WORK ORDER
Your task is to copy every line of the entries that holds the word "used".

BEGIN WORKING DATA

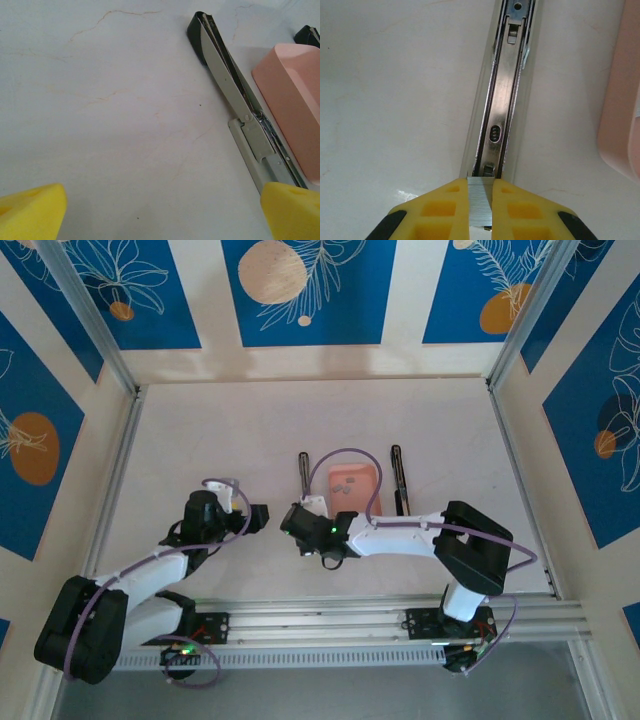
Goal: Load the staples into the stapler
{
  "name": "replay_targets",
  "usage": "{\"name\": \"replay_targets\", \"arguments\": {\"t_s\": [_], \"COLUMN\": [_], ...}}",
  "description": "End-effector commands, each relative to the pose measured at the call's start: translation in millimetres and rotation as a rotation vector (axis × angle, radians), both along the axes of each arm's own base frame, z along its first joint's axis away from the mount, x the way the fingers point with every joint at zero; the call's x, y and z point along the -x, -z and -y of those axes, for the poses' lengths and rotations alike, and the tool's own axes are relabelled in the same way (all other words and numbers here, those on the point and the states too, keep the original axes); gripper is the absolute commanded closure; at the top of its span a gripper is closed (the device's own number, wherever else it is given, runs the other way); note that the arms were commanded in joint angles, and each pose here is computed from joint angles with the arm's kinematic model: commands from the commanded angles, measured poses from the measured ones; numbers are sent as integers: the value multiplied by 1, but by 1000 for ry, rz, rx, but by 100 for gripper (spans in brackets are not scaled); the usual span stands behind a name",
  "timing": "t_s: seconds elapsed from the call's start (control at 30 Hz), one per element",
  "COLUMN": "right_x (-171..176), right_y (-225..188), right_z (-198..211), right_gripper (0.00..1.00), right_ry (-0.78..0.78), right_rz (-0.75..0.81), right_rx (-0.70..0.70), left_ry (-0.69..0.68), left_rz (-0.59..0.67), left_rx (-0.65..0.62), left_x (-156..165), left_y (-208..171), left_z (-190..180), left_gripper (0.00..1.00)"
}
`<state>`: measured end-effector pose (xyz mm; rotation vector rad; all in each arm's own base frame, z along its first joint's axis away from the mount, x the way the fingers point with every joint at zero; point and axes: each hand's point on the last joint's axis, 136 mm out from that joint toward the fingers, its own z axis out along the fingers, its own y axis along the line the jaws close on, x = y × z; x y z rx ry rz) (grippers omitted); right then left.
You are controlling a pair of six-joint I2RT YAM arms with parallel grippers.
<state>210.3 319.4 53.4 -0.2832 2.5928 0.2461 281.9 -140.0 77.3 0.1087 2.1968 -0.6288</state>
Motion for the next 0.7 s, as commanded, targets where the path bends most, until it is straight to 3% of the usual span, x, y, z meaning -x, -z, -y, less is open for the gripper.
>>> {"name": "replay_targets", "arguments": {"t_s": [0.0, 0.67], "right_x": [2, 2], "right_y": [9, 9], "right_z": [9, 9], "right_gripper": [85, 81], "right_ry": [31, 33], "right_rz": [-31, -29], "right_rx": [41, 39], "left_ry": [-4, -6], "left_rz": [4, 2], "left_rx": [7, 5], "left_x": [0, 1], "left_y": [0, 0], "left_z": [1, 0], "left_gripper": [1, 1]}}
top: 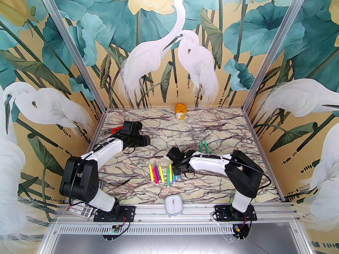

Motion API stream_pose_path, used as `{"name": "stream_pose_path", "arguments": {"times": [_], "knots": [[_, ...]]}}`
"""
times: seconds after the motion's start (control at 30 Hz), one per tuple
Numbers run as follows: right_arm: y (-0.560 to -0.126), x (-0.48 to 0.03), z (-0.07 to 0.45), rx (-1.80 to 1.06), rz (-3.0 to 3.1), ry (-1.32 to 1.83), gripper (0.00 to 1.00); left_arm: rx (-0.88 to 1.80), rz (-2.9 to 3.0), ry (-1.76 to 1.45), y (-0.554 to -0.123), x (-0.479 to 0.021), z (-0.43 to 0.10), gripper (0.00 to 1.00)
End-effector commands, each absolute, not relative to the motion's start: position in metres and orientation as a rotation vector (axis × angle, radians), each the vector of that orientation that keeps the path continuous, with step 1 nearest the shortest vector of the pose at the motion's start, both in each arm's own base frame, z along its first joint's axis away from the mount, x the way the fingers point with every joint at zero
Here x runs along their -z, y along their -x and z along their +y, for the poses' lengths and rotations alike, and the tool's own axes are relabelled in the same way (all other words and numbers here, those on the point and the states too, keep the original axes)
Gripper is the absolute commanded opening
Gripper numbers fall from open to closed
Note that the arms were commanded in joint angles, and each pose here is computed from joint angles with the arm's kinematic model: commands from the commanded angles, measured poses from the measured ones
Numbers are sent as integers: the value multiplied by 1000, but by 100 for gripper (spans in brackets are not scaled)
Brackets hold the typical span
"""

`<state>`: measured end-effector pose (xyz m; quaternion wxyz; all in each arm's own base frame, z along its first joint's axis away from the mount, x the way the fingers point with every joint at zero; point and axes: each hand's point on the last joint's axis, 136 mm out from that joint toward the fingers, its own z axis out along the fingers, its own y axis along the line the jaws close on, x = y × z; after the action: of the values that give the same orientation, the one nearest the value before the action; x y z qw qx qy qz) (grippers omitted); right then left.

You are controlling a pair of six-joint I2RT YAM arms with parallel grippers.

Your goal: Open the pen caps

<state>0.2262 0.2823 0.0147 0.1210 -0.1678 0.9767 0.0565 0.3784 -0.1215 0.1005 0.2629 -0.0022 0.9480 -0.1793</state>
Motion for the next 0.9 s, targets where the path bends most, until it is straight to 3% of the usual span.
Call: {"name": "stream_pose_path", "arguments": {"times": [0.0, 0.43, 0.57, 0.87], "knots": [[-230, -13, 280, -103, 2862, 474, 37, 502, 2534, 0, -378, -109, -122, 58], [-233, -3, 268, 34, 2877, 490, 26, 537, 2526, 2, -379, -110, -126, 58], [-235, -1, 266, 57, 2871, 502, 18, 577, 2526, -6, -378, -110, -131, 59], [-246, -34, 275, -173, 2752, 531, 12, 846, 2486, -127, -364, -119, -176, 59]]}}
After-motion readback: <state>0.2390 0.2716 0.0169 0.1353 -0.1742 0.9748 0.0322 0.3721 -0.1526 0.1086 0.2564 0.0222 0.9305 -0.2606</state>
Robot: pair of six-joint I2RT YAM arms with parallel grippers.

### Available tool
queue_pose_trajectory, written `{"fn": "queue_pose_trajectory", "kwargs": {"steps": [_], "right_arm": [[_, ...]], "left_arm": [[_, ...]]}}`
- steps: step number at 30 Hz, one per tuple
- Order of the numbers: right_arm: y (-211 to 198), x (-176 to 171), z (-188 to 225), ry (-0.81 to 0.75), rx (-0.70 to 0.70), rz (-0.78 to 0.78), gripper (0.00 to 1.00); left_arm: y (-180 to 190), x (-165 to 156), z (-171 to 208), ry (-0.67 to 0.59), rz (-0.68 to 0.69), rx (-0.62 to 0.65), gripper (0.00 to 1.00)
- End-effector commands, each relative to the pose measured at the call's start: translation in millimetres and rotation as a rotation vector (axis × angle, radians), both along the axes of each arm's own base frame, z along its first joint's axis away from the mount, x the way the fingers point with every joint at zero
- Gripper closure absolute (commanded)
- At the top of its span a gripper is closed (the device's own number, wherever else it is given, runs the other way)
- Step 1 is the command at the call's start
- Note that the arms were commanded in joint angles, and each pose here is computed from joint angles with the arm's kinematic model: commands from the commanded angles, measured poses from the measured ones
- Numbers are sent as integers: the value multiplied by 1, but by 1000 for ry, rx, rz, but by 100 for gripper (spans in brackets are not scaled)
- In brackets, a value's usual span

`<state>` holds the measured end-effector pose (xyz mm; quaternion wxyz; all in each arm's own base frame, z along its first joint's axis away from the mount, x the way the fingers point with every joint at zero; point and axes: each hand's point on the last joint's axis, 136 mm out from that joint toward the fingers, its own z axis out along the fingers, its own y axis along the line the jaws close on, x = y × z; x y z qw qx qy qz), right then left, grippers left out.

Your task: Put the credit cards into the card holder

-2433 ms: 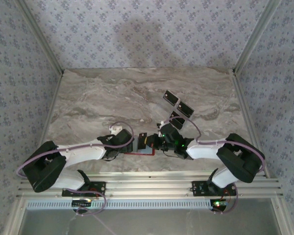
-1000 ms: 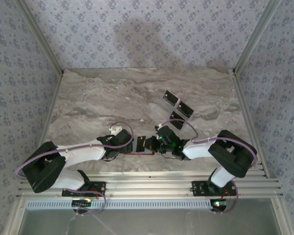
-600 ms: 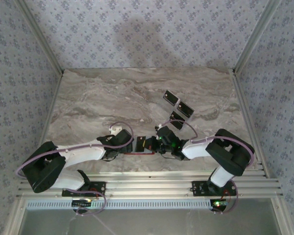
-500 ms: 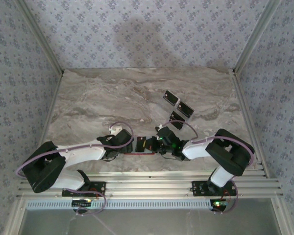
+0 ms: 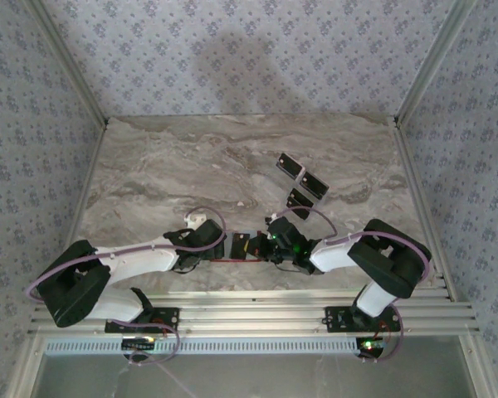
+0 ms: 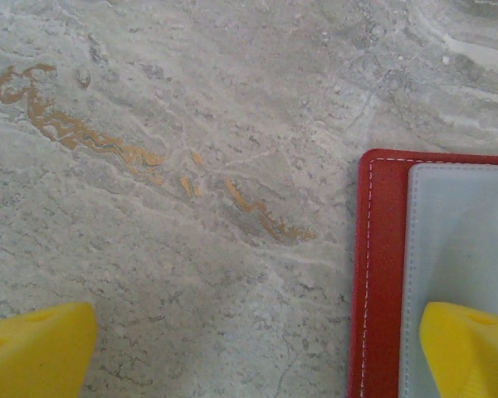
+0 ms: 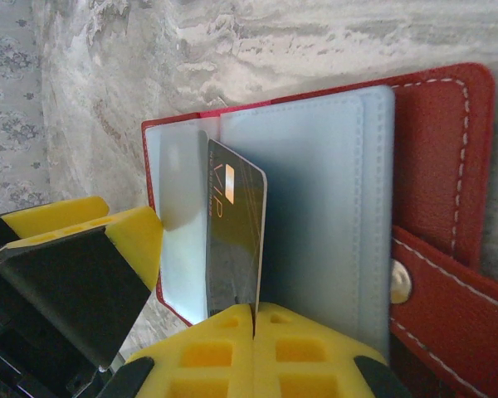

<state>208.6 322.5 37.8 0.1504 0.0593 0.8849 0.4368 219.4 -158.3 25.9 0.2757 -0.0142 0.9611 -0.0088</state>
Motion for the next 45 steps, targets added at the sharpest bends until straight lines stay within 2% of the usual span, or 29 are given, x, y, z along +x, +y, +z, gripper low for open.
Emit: {"fn": "queue_pose_trajectory", "kwargs": {"steps": [1, 27, 36, 38, 40, 41, 43, 45], "right_arm": [[-1, -7, -12, 43, -29, 20, 100], [22, 2, -25, 99, -13, 78, 100], [33, 5, -25, 115, -26, 122, 100], [32, 6, -23, 113, -29, 130, 86], [29, 7, -20, 111, -33, 134, 65], [28, 7, -18, 107, -35, 138, 58], [24, 7, -14, 99, -53, 140, 49], [20, 8, -11, 94, -71, 146, 46]], "left_arm": [[20, -15, -12, 53, -1, 87, 0], [16, -15, -11, 52, -5, 73, 0], [10, -7, 6, 12, 14, 47, 0], [11, -3, 14, -4, 30, 46, 0], [13, -1, 21, -13, 49, 52, 0], [14, 1, 25, -19, 58, 53, 0], [17, 3, 30, -23, 76, 60, 0], [22, 5, 31, -21, 93, 67, 0]]}}
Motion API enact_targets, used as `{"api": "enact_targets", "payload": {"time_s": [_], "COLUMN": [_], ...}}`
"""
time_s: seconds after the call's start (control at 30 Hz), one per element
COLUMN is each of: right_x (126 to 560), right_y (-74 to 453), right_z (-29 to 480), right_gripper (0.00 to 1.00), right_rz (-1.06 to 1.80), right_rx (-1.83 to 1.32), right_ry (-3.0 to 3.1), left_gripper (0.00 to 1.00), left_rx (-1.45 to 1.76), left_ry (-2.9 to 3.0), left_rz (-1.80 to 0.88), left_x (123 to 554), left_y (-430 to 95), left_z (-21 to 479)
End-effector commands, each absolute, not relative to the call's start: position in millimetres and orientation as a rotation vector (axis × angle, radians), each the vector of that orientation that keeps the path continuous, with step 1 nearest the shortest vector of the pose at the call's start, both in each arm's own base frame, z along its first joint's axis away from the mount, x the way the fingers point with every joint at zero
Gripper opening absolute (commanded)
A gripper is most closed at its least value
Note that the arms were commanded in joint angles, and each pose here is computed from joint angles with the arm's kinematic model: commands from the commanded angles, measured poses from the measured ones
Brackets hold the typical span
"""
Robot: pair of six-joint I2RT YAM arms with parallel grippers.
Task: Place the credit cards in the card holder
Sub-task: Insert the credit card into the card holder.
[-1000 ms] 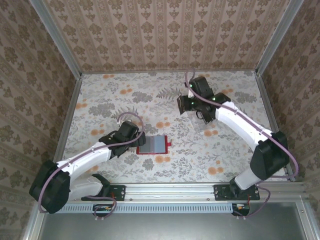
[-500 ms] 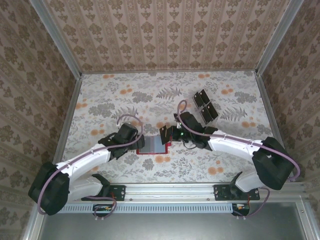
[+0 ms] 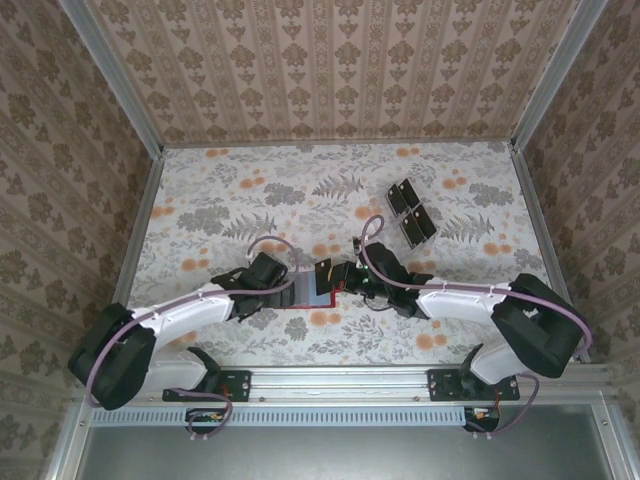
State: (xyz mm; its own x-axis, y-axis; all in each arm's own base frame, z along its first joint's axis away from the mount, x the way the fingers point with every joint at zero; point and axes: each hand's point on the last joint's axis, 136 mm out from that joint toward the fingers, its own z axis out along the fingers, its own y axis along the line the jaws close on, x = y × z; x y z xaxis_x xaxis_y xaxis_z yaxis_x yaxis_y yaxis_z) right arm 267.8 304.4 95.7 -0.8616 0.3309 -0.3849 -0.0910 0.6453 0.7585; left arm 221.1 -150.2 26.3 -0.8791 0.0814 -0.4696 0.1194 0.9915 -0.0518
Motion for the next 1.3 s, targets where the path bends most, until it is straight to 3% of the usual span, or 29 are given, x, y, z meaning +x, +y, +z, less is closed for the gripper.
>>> {"api": "enact_targets", "payload": {"time_s": [0.0, 1.27], "right_x": [268, 263], "right_y": [310, 340], "right_z": [95, 62], "right_gripper": [0.00, 0.00], "right_rz": [1.173, 1.364], "right_rx": [0.199, 0.183], "right_ry": [2.341, 2.203], "left_gripper": [1.00, 1.00], "left_rx": [0.160, 0.022], "left_ry": [2.640, 2.674], "left_rz": [-0.050, 0.040], "left_x": [225, 207], "left_y": [-148, -126], "left_z": [32, 18]}}
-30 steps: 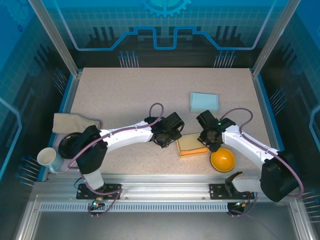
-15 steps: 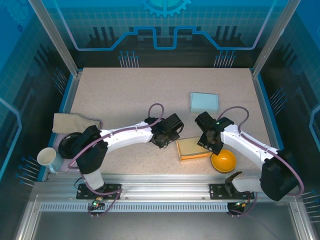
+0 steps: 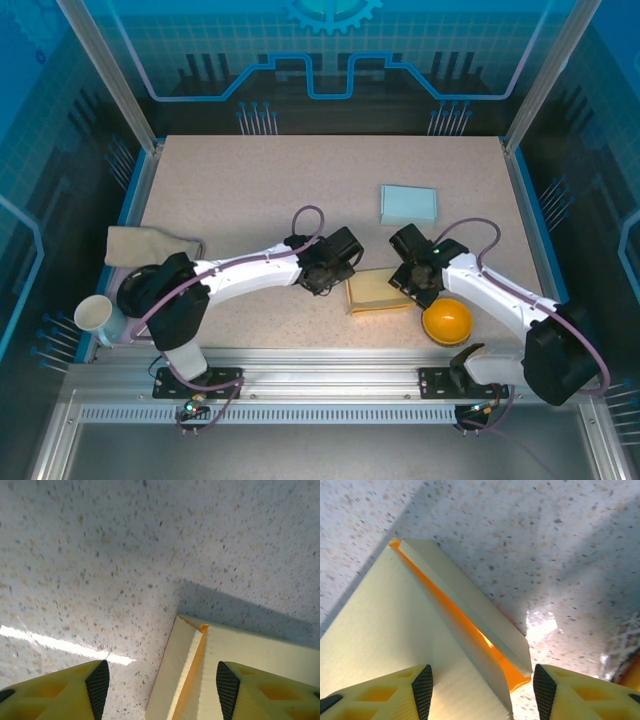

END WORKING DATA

TASK ANSWER
Motion API stream_pose_path, used as `{"name": "stream_pose_path", "arguments": {"times": [_], "knots": [[_, ...]]}}`
Motion API enact_targets, used as `{"api": "enact_targets", "payload": {"time_s": [_], "COLUMN": [_], ...}}`

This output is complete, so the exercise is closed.